(Instructions for the task) Reproduce the records below exactly, but only between the lines holding "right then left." and "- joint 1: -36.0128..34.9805", inclusive.

<<<<

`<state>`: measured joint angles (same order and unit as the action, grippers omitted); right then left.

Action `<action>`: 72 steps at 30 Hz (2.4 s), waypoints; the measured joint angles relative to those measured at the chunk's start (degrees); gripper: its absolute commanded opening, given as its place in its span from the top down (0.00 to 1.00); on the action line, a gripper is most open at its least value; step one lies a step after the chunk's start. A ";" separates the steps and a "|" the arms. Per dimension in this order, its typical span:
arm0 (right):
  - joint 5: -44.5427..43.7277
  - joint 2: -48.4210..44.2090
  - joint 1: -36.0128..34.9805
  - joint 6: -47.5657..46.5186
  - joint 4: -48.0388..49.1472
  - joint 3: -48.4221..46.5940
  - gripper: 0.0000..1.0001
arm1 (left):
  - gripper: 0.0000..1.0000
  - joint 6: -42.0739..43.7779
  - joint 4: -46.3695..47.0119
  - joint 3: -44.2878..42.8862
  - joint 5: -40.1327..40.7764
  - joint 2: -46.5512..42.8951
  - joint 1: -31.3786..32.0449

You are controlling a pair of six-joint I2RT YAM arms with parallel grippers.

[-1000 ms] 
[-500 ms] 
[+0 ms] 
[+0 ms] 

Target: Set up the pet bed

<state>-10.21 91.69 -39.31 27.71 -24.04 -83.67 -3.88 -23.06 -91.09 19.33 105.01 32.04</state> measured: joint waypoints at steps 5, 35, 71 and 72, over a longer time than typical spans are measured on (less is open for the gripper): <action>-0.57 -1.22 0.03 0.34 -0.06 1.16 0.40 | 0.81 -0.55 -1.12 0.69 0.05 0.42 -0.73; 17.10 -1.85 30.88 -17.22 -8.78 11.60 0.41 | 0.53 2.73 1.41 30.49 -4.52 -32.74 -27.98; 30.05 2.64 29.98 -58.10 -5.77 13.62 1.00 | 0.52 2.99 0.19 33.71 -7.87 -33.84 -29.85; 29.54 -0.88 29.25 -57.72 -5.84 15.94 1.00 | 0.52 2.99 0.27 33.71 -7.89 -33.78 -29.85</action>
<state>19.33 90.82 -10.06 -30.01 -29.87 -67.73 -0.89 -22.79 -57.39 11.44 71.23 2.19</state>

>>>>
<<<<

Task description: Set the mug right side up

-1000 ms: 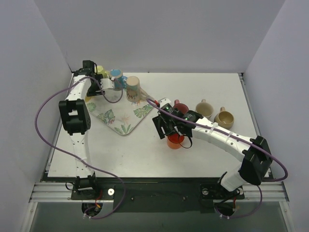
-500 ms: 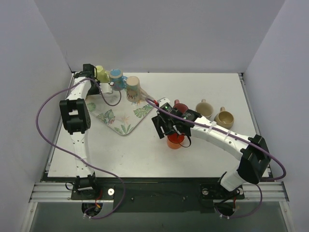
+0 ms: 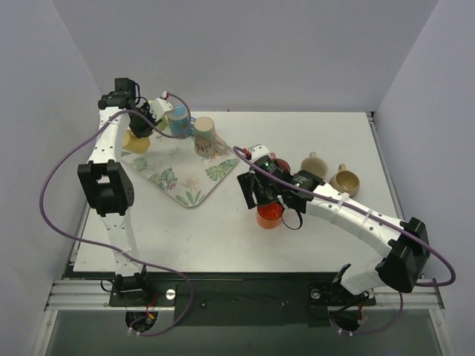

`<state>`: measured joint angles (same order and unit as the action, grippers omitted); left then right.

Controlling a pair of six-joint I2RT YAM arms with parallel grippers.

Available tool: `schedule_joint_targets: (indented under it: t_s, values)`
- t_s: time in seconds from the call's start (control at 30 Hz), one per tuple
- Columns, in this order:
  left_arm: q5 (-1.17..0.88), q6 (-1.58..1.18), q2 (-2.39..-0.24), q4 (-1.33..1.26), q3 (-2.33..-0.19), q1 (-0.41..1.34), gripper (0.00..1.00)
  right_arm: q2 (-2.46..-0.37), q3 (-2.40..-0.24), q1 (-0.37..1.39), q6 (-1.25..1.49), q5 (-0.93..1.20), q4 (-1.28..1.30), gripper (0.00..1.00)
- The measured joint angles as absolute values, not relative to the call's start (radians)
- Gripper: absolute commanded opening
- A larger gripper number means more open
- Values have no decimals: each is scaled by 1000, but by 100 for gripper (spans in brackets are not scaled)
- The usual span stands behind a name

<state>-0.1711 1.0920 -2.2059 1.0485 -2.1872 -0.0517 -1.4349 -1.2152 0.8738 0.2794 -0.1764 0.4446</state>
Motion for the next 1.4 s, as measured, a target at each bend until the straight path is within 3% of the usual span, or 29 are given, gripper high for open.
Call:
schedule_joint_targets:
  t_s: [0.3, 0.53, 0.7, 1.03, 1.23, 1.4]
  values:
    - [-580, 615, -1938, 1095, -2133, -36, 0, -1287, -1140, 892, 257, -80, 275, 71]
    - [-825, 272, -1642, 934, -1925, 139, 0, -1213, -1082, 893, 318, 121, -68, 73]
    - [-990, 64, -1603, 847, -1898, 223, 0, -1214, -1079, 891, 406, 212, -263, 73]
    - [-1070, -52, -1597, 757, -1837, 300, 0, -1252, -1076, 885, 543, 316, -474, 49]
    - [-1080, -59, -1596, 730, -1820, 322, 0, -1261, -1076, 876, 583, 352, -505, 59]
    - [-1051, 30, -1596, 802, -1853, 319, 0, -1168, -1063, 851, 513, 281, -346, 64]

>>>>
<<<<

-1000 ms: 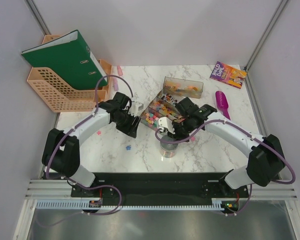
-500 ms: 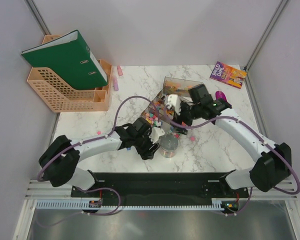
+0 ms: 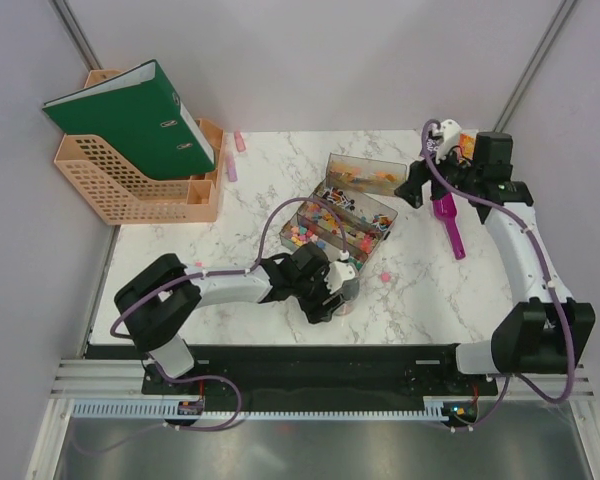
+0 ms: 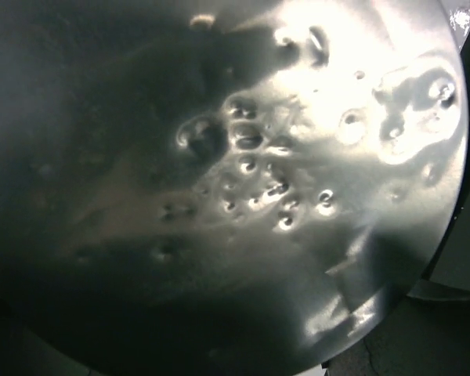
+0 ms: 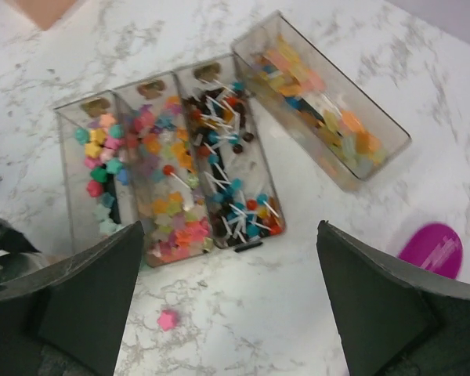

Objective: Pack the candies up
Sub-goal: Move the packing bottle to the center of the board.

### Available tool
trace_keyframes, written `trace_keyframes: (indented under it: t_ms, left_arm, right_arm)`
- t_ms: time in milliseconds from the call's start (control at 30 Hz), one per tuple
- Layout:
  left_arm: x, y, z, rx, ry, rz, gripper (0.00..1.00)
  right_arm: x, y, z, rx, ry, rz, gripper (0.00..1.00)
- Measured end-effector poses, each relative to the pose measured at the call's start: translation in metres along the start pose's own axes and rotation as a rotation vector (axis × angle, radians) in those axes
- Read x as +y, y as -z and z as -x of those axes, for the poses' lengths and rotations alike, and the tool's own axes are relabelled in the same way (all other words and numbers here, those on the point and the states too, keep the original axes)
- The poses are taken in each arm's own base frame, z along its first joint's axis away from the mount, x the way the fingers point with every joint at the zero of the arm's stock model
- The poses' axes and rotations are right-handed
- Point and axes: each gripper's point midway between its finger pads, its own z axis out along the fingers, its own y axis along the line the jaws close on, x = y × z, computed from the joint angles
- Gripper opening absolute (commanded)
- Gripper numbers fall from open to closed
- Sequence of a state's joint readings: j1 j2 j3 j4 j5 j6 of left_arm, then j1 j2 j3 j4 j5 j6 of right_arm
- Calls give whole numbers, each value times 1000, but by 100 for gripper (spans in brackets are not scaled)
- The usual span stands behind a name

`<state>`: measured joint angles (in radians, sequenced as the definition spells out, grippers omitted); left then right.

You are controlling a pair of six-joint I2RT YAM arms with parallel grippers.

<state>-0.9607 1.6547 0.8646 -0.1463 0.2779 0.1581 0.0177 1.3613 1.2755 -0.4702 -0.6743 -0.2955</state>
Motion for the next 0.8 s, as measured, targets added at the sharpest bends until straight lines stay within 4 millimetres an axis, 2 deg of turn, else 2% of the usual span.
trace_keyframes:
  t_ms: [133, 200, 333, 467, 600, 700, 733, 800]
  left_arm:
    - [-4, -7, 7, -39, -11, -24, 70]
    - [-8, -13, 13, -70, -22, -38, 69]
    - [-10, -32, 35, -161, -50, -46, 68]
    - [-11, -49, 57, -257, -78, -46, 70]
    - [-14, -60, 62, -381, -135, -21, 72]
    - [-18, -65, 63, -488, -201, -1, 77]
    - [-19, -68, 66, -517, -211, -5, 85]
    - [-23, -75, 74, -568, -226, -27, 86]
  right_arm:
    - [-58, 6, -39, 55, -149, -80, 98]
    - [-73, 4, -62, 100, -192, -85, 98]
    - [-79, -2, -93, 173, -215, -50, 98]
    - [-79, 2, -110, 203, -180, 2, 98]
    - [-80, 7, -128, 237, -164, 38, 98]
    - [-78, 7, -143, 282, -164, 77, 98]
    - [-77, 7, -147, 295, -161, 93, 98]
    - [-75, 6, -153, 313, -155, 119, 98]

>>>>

(Solved problem)
`<state>`: measured joint angles (same order and unit as the action, grippers omitted); right then left.

Action `<action>`: 72 steps at 30 Hz (2.4 s), waypoints; the measured joint angles relative to those measured at the chunk's start (degrees); gripper: its absolute commanded opening, given as its place in its span from the top down (0.00 to 1.00); on the action line, a gripper is most open at its least value; step one lies a step after the chunk's start. A ";" separates the steps and a "|" the arms. Per dimension in this order, its typical span:
arm0 (right):
  - joint 5: -44.5427..43.7277
  - joint 2: -48.4210..44.2090
  - joint 1: -36.0128..34.9805

That is the entire output.